Python bindings for the Neo4j Graph Data Science library
Project description
gdsclient
gdsclient
is a Python wrapper API for operating and working with the Neo4j Graph Data Science (GDS) library.
It enables users to write pure Python code to project graphs, run algorithms, and define and use machine learning pipelines in GDS.
The API is designed to mimic the GDS Cypher procedure API in Python code. It abstracts the necessary operations of the Neo4j Python driver to offer a simpler surface.
Please leave any feedback as issues on the source repository. Happy coding!
NOTE
This is a work in progress and some GDS features are known to be missing or not working properly (see Known limitations below). Further, this library targets GDS versions 2.0+ (not yet released) and as such may not work with older versions.
Installation
To install the latest deployed version of gdsclient
, simply run:
pip install gdsclient
Usage
What follows is a high level description of some of the operations supported by gdsclient
.
For extensive documentation of all operations supported by GDS, please refer to the GDS Manual.
Extensive end-to-end examples in Jupyter ready-to-run notebooks can be found in the examples
source directory:
Imports and setup
The library wraps the Neo4j Python driver with a GraphDataScience
object through which most calls to GDS will be made.
from neo4j import GraphDatabase
from gdsclient import Neo4jQueryRunner, GraphDataScience
# Replace Neo4j Python driver settings according to your setup
URI = "bolt://localhost:7687"
driver = GraphDatabase.driver(URI)
gds = GraphDataScience(Neo4jQueryRunner(driver))
gds.set_database("my-db") # (Optional) Use a specific Neo4j database
Projecting a graph
Supposing that we have some graph data in our Neo4j database, we can project the graph into memory.
# Optionally we can estimate memory of the operation first
res = gds.graph.project.estimate("*", "*")
assert res[0]["requiredMemory"] < 1e12
G = gds.graph.project("graph", "*", "*")
The G
that is returned here is a Graph
which on the client side represents the projection on the server side.

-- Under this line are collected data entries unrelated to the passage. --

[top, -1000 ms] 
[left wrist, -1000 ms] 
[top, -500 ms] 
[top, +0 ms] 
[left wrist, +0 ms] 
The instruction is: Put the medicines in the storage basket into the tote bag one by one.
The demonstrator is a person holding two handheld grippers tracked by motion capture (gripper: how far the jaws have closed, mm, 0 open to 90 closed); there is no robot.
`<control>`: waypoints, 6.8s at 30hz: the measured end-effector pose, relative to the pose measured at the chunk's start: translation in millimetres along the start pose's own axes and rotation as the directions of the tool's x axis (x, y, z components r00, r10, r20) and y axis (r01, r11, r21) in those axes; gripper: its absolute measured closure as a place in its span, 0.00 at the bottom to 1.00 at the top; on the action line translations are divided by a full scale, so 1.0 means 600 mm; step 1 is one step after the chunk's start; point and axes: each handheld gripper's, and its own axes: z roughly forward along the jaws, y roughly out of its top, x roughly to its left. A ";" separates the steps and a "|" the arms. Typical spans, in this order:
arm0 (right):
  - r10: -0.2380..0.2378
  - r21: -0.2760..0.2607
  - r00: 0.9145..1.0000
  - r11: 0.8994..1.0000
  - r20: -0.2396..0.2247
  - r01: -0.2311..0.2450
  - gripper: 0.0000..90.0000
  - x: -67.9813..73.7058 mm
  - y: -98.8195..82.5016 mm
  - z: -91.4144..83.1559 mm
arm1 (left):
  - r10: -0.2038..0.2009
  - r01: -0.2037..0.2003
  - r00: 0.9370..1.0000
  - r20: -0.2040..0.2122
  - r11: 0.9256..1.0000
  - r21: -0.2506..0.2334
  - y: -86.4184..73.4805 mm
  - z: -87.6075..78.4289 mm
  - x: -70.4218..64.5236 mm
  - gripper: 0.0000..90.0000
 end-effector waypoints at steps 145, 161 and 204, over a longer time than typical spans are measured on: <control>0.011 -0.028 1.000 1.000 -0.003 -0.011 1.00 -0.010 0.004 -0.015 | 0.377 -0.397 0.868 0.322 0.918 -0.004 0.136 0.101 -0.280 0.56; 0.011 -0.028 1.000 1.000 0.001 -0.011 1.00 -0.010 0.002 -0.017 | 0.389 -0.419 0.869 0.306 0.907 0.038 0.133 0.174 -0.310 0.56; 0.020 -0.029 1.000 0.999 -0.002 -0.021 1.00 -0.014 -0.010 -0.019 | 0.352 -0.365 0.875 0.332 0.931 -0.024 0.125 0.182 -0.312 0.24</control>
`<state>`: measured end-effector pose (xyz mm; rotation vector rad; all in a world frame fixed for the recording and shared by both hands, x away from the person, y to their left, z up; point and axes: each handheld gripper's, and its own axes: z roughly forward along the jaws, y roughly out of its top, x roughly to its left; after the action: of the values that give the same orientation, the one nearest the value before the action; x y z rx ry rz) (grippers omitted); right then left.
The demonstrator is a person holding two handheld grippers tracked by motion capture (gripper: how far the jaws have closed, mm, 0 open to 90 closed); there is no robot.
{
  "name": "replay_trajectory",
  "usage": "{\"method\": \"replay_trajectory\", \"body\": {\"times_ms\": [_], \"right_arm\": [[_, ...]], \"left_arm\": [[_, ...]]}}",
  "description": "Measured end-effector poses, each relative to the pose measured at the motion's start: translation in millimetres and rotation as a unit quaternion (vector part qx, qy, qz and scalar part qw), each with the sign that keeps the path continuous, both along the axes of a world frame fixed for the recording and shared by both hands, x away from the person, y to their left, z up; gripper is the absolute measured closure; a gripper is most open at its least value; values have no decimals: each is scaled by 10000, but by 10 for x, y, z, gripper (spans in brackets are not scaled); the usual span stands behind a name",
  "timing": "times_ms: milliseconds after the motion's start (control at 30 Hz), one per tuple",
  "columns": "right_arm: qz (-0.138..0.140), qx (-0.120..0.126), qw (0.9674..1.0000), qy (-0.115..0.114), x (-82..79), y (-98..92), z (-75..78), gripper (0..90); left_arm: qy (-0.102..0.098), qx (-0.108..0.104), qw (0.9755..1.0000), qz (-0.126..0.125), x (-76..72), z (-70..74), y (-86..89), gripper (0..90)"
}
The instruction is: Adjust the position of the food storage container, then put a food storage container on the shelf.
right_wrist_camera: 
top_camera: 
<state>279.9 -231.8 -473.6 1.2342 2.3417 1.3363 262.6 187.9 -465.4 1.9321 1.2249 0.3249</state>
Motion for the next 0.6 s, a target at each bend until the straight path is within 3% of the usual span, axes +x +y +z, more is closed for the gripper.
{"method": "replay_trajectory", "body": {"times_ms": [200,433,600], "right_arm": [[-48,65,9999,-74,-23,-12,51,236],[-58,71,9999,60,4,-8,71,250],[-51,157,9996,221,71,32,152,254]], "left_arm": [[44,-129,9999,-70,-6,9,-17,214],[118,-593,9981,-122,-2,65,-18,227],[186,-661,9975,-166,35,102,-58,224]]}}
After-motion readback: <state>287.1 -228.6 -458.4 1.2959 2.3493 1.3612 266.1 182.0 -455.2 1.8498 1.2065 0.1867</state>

The analogous calls gds.graph.project.cypher{,.estimate}
for Cypher based projection are also supported.
Running algorithms
We can take a projected graph, represented to us by a Graph
object named G
, and run algorithms on it.
# Optionally we can estimate memory of the operation first (if the algo supports it)
res = gds.pageRank.mutate.estimate(G, tolerance=0.5, writeProperty="pagerank")
assert res[0]["requiredMemory"] < 1e12
res = gds.pageRank.mutate(G, tolerance=0.5, writeProperty="pagerank")
assert res[0]["nodePropertiesWritten"] == G.node_count()
These calls take one positional argument and a number of keyword arguments depending on the algorithm.
The first (positional) argument is a Graph
, and the keyword arguments map directly to the algorithm's configuration map.
The calls return a list of dictionaries (with contents depending on the algorithm of course) as is also the case when using the Neo4j Python driver directly.
The other algorithm execution modes - stats, stream and write - are also supported via analogous calls.
Topological link prediction
The methods for doing topological link prediction are a bit different. Just like in the GDS procedure API they do not take a graph as an argument, but rather two node references as positional arguments. And they simply return the similarity score of the prediction just made as a float - not a list of dictionaries.
The Graph object
In this library, graphs projected onto server-side memory are represented by Graph
objects.
There are convenience methods on the Graph
object that let us extract information about our projected graph.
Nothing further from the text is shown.